### WHAT YOU WILL DO
Filter the entries for the word "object". Copy each line in which it occurs.

### SUPPLIED DATA
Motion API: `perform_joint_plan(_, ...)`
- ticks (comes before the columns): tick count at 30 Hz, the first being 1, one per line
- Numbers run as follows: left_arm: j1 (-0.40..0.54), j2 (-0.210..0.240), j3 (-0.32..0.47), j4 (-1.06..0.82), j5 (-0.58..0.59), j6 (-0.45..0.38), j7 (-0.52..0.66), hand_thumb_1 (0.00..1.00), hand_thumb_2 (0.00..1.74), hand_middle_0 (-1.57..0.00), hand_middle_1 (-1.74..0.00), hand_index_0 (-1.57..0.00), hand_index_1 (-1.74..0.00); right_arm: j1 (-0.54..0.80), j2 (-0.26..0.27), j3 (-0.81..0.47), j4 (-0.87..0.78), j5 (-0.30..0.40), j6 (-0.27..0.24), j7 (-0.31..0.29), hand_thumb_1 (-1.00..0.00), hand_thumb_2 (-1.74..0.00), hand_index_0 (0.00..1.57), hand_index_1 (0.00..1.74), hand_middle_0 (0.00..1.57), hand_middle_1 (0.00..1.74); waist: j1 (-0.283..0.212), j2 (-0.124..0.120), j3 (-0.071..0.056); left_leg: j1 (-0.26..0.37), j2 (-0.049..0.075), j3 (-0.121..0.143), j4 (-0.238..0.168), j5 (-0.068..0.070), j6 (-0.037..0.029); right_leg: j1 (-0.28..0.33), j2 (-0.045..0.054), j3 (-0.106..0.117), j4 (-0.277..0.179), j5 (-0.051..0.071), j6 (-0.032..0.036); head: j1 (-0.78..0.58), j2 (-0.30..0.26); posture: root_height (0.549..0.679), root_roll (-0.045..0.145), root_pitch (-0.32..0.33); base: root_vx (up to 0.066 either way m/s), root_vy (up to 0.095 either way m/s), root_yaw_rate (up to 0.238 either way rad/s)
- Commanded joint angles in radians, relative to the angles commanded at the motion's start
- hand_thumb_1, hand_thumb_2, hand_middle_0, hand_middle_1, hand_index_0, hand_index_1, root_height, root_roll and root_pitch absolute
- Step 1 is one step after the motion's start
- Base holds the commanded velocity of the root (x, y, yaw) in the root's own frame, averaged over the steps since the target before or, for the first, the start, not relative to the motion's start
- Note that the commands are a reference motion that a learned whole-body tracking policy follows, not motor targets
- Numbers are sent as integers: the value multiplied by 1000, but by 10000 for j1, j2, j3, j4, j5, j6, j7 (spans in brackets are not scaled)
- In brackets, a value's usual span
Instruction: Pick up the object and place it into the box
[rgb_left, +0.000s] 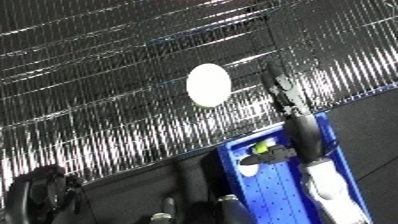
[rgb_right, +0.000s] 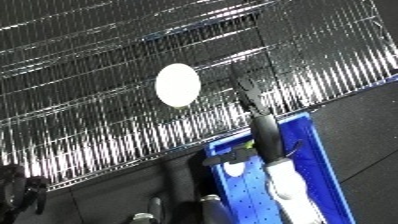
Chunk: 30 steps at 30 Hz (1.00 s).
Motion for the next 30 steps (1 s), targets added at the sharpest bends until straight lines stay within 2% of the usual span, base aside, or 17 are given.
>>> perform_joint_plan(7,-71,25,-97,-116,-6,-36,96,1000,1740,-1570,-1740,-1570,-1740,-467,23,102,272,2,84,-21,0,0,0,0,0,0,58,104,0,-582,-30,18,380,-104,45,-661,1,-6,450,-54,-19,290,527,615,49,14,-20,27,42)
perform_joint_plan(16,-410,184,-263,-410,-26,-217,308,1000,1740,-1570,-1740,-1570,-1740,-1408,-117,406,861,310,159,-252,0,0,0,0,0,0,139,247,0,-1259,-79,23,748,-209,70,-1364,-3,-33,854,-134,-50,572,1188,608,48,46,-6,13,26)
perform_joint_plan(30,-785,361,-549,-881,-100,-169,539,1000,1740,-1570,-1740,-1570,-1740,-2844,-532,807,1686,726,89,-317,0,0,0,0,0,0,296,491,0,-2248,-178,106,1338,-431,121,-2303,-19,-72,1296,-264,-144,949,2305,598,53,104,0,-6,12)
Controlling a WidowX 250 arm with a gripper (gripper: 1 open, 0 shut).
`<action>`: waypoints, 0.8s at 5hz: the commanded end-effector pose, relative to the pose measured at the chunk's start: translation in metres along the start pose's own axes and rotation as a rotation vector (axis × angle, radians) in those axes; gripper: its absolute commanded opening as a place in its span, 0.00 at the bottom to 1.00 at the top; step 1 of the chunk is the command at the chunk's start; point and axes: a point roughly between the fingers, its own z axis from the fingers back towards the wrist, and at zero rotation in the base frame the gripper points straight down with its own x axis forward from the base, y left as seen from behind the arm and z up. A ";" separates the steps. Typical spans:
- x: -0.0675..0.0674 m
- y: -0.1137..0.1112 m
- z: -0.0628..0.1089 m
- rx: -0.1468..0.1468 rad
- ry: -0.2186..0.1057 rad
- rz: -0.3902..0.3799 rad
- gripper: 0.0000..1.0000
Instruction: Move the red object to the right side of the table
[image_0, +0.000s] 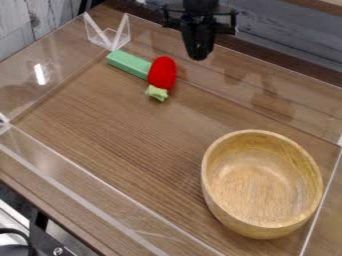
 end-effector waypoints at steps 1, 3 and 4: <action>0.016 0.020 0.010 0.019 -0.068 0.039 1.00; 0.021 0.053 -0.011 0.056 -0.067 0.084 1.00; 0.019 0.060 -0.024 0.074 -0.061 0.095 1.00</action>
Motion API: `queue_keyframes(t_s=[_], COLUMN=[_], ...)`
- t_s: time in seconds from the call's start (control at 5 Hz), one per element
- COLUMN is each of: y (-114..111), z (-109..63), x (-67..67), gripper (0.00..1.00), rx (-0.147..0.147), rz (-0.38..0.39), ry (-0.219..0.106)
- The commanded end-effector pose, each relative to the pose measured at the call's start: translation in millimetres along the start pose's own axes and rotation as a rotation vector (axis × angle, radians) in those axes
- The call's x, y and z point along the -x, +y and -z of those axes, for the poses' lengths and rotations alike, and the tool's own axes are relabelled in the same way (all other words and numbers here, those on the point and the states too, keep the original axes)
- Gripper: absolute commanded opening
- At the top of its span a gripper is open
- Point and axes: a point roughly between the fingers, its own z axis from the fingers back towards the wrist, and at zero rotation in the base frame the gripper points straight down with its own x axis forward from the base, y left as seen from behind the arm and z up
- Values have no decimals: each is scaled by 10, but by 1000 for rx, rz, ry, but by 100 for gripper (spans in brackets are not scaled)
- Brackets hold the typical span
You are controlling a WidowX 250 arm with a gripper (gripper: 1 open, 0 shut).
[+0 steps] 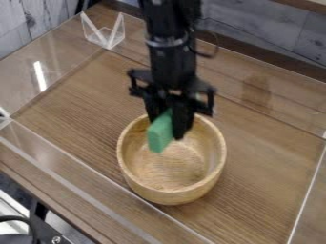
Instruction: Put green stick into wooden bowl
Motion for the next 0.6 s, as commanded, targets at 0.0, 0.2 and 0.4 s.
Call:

### REPLY
Instruction: Pick up the object and place it into the box
Instruction: Move the red object to the right side of the table

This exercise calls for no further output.